Although endowed with a Federal Constitution, the post-Lisbon EU does not yet have all the features of a fully-fledged State. It does not yet have its own army, and while it is financed by indirect taxes as well as by direct budget contributions from its Member States, it does not impose direct taxes. However, it does not need a new treaty to acquire these key features of full normal statehood. The current EU treaties have provision for them if its Member State Governments unanimously agree. Federal States often take long periods to acquire full statehood – two centuries in the case of the USA, plus a civil war.

(7) Putting EU law-making on a population basis as is normal in States

Having given the post-Lisbon EU a Federal Constitution, the Lisbon Treaty went on to make a major power-political change in the interest of the big Member States. This was to provide that EU law-making henceforth should be based primarily on population size, just as in any normal State. Thus a qualified majority for making EU laws in the Council of Ministers post-Lisbon consists of 55% of the Member States – that is 15 out of 27 – as long as they comprise 65% of the EU’s population of some 450 million. This has had the effect of doubling the relative voting weight of Germany, the EU’s largest country, from its pre-Lisbon level of 8% of the total number of votes on the Council of Ministers to the current 16%. It increased the voting weight of France and Italy from 8% to 12% each, and reduced the voting weight of small countries like Ireland and Denmark from 2% to just under 1% each.

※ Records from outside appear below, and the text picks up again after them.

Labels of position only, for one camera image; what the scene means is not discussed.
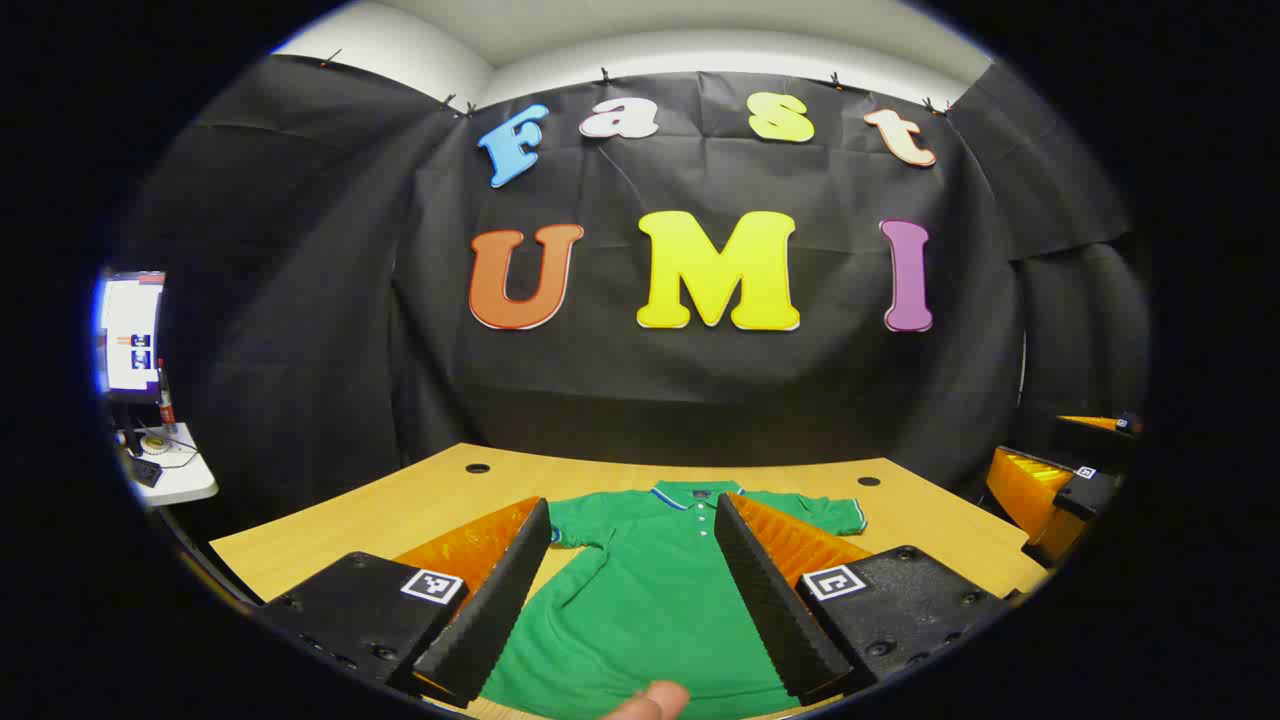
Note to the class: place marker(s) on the green T-shirt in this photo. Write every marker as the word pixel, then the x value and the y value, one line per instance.
pixel 640 600

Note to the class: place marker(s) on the small white side table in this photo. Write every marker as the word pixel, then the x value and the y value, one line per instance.
pixel 180 480

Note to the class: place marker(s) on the red and white bottle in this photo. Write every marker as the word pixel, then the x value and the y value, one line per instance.
pixel 166 400

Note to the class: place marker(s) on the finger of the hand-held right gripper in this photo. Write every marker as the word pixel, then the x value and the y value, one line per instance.
pixel 1095 438
pixel 1025 490

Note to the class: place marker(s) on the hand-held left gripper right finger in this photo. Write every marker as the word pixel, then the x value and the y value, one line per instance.
pixel 775 610

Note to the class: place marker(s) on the round tape roll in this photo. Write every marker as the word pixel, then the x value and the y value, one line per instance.
pixel 154 443

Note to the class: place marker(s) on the computer monitor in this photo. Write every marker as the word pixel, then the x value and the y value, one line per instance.
pixel 132 335

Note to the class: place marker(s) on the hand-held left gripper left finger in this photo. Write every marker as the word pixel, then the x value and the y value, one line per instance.
pixel 490 610

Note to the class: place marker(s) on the black backdrop cloth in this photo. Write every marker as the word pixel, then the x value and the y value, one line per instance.
pixel 300 300

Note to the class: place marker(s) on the small black device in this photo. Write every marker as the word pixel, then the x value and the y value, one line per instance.
pixel 146 472

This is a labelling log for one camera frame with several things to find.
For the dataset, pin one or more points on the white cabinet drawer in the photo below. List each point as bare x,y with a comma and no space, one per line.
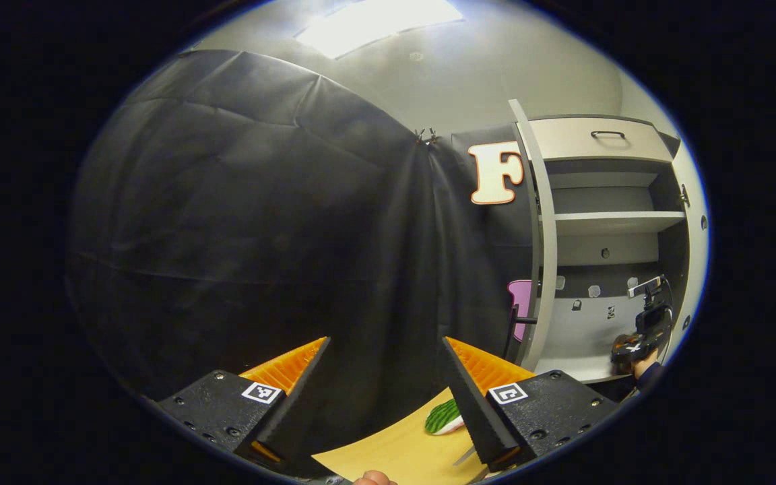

(8) The State Authority of the Post-Lisbon EU

The EU Treaties have shifted power away from citizen voters in all EU countries and from small and middle-sized Member States to the larger ones. The post-Lisbon European Union has its own government, with a legislative, executive and judicial arm, although without the separation of powers that is to be found in normal democratic States. It has its own political President, its own citizens and citizenship, its own human and civil rights code, its own currency, economic policy and revenue, its own international treaty-making powers, foreign policy, foreign minister and diplomatic corps, its own crime and justice code and Public Prosecutor’s Office. The Lisbon Treaty gave the EU a treaty base for the EU army which the EU’s leaders now openly talk about or see it as an EU arm of NATO. From the inside the EU looks like an arrangement between States; from the outside it looks like a State itself.

As regards the “State authority” of the post-Lisbon European Union, this is embodied in the Union’s own executive, legislative and judicial institutions: the Commission, European Council, Council of Ministers, European Parliament and Court of Justice. It is embodied also in the Member States and their authorities as they implement and apply EU law and interpret and apply national law in conformity with Union law. This they are constitutionally required to do by their national Constitutions which have made them members of the EU. Thus EU “State authorities” as represented by EU soldiers and policemen patrolling Europe’s streets in EU uniforms are not needed as such. Their absence makes it all the easier to hide from ordinary citizens the reality of Europe’s hollowed-out Nation States and the catastrophic failure of their own mainstream politicians to defend their national independence and democracy.

The peoples of Europe do not want their independent countries subsumed in an EU Federation, a United States of Europe analogous to the USA, but which in practice would be under the hegemony of Europe’s former imperial powers, in particular Germany and France. That is why Euro-federalism has had to be foisted on Europe’s peoples by stealth from above, by technocratic elites and politicians in the different countries. This was done over decades by means of a series of Treaties that were sold to the various national publics as being necessary and good for jobs, for the economy and for “peace”, but which hollowed out Europe’s Nation States and deprived citizen-voters everywhere of democratic control over most of their laws. Popular reaction against this process is now growing across our continent as people take up the task of re-establishing their national democracy and independence in face of the EU and restoring to their national Parliaments and Government the powers that they have lost.